About 10:42 p.m. Friday, officers responded to the 1300 block of Fitzer Drive for a welfare check, according to a Joliet police news release.
“After investigation of this incident, off-duty Officer Andrew McCue was taken into custody for domestic battery,” police said.
A warrant was issued for McCue and he was released on cash bond, police said.
“Per Joliet Police Department policy, McCue was placed on paid administrative leave pending the outcome of the criminal investigation. This case is still under investigation,” police said.
Judge Fred Harvey signed a warrant on Saturday for McCue’s arrest on a misdemeanor domestic battery charge, court records show. The warrant carried a $20,000 bond.
The charge alleged McCue pushed a woman “about the body.”
Sgt. Dwayne English, police department spokesman, would not discuss the case, saying he was “unable to comment to the specifics of what led to the charge at this time.”
McCue is one of four Joliet police officers who are being sued by Nicole Lurry over the death of her husband Eric Lurry, who died after his arrest Jan. 28, 2020.

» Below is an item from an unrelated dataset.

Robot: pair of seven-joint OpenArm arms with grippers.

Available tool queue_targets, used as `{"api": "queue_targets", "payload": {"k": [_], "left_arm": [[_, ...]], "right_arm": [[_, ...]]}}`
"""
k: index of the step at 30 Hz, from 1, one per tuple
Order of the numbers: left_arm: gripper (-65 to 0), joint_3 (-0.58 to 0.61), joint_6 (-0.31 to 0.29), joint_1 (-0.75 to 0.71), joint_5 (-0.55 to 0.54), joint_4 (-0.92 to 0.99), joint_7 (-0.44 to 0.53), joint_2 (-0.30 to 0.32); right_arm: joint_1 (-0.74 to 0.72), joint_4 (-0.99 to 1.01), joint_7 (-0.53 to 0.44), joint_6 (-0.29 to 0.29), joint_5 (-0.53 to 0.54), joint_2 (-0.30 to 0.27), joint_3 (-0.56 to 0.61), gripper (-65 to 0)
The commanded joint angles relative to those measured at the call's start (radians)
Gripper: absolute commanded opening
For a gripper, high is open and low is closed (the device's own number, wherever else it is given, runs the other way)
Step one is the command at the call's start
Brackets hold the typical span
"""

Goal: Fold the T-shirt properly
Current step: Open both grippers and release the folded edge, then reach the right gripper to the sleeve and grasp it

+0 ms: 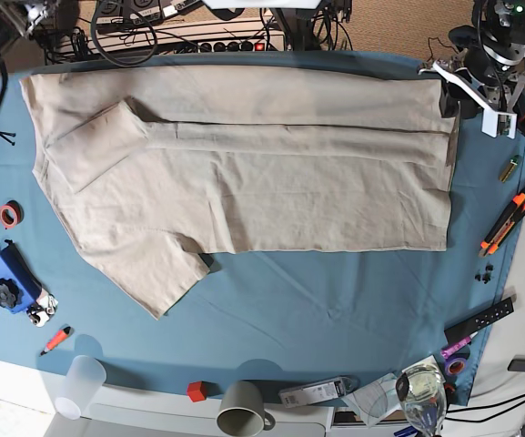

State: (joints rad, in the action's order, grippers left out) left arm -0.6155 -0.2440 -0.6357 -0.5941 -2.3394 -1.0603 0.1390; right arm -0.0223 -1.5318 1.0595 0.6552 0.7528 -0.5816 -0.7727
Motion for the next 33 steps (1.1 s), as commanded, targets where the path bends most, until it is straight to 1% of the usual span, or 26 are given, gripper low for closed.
{"api": "queue_targets", "payload": {"k": [1,3,4,5,8,9,12,14,18,21,25,27,29,32,33], "left_arm": [[-43.9,-0.003,-0.002,-0.005,-0.005,-0.017,0.022,0.005],[-43.9,-0.003,-0.002,-0.005,-0.005,-0.017,0.022,0.005],[-43.9,-0.003,-0.002,-0.005,-0.005,-0.017,0.022,0.005],[-43.9,-0.003,-0.002,-0.005,-0.005,-0.017,0.022,0.005],[-43.9,-0.003,-0.002,-0.005,-0.005,-0.017,0.022,0.005],[-43.9,-0.003,-0.002,-0.005,-0.005,-0.017,0.022,0.005],[-43.9,-0.003,-0.002,-0.005,-0.005,-0.017,0.022,0.005],[-43.9,-0.003,-0.002,-0.005,-0.005,-0.017,0.023,0.005],[-43.9,-0.003,-0.002,-0.012,-0.004,-0.017,0.034,0.005],[-43.9,-0.003,-0.002,-0.013,-0.004,-0.017,0.041,0.002],[-43.9,-0.003,-0.002,-0.012,-0.001,-0.017,0.060,0.002],[-43.9,-0.003,-0.002,-0.011,-0.001,-0.017,0.060,0.002],[-43.9,-0.003,-0.002,-0.011,-0.001,-0.017,0.060,0.002],[-43.9,-0.003,-0.002,-0.012,-0.001,-0.017,0.060,0.002],[-43.9,-0.003,-0.002,-0.012,-0.001,-0.017,0.060,0.003]], "right_arm": [[-0.040,-0.014,-0.061,0.003,-0.027,-0.031,0.037,-47.5],[-0.090,-0.014,-0.132,0.001,-0.146,-0.031,0.135,-47.5],[-0.113,-0.011,-0.166,-0.016,-0.200,-0.031,0.186,-47.6],[-0.135,-0.010,-0.188,-0.058,-0.249,-0.031,0.238,-47.6],[-0.195,-0.010,-0.235,-0.208,-0.379,-0.031,0.392,-47.6],[-0.213,-0.006,-0.252,-0.248,-0.421,-0.030,0.439,-47.6],[-0.281,0.073,-0.301,-0.319,-0.529,-0.030,0.568,-47.6],[-0.341,0.185,-0.332,-0.343,-0.552,-0.027,0.641,-47.6],[-0.470,0.432,-0.367,-0.326,-0.505,-0.011,0.745,-47.6],[-0.550,0.568,-0.363,-0.245,-0.476,0.024,0.761,-47.6],[-0.618,0.713,-0.353,-0.178,-0.447,0.082,0.761,-47.6],[-0.630,0.771,-0.356,-0.177,-0.454,0.109,0.761,-47.6],[-0.631,0.809,-0.365,-0.191,-0.480,0.127,0.760,-47.6],[-0.628,0.823,-0.367,-0.216,-0.527,0.136,0.760,-47.6],[-0.627,0.823,-0.364,-0.216,-0.527,0.136,0.760,-47.6]]}}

Lurry’s death and the release of video depicting McCue and another officer apparently probing Lurry’s mouth for drugs as he collapsed into a coma led to several protests in Joliet over the summer. Nicole Lurry is running for Joliet City Council in the April 6 election.
McCue, along with Joliet police Lt. Jeremy Harrison, Joliet police Sgt. Douglas May and Officer Jose Tellez, were accused in Nicole Lurry’s lawsuit of of engaging in “willful and wanton acts and reckless conduct” that led to the death of her husband.
The Will County Coroner’s office ruled Lurry’s death an accident due to drug intoxication. Will County State’s Attorney James Glasgow said in a memo that Lurry’s death “did not result directly from any action or inaction by an officer of the Joliet Police Department.”
The alleged victim named in the domestic battery complaint against McCue filed a petition for a protective order against him on Feb. 3, court records show.
Judge M. Thomas Carney denied the February request for an emergency protective order on the same day following a court hearing where the woman was present but not McCue, according to court records.
Carney dismissed the case as the “petitioner did not sustain their burden of proof,” according to court records.
The woman’s petition said McCue and her are in a relationship and have lived together with her children, and that their relationship “has deteriorated over time.”
Her petition claimed that during a discussion about their relationship, McCue had told her, “If you ever (expletive) leave me, I will take all the kids and you’ll never (expletive) see them again.”
The petition further claimed McCue threatened to kill a pet hamster that belonged to the woman’s daughter and had told her son to “drink a bottle of Drano and kill himself.”
“I am fearful of him as are the children based on the things he says and his violent threats,” she said in the petition.
The petition also accused McCue of using corporal punishment with the woman’s daughter leading to the involvement of the Illinois Department of Children and Family Services.
“I believe an OOP (order of protection) is necessary at this time until he can lessen his aggression and anger towards us and allow us to retrieve all our property,” the woman’s petition said.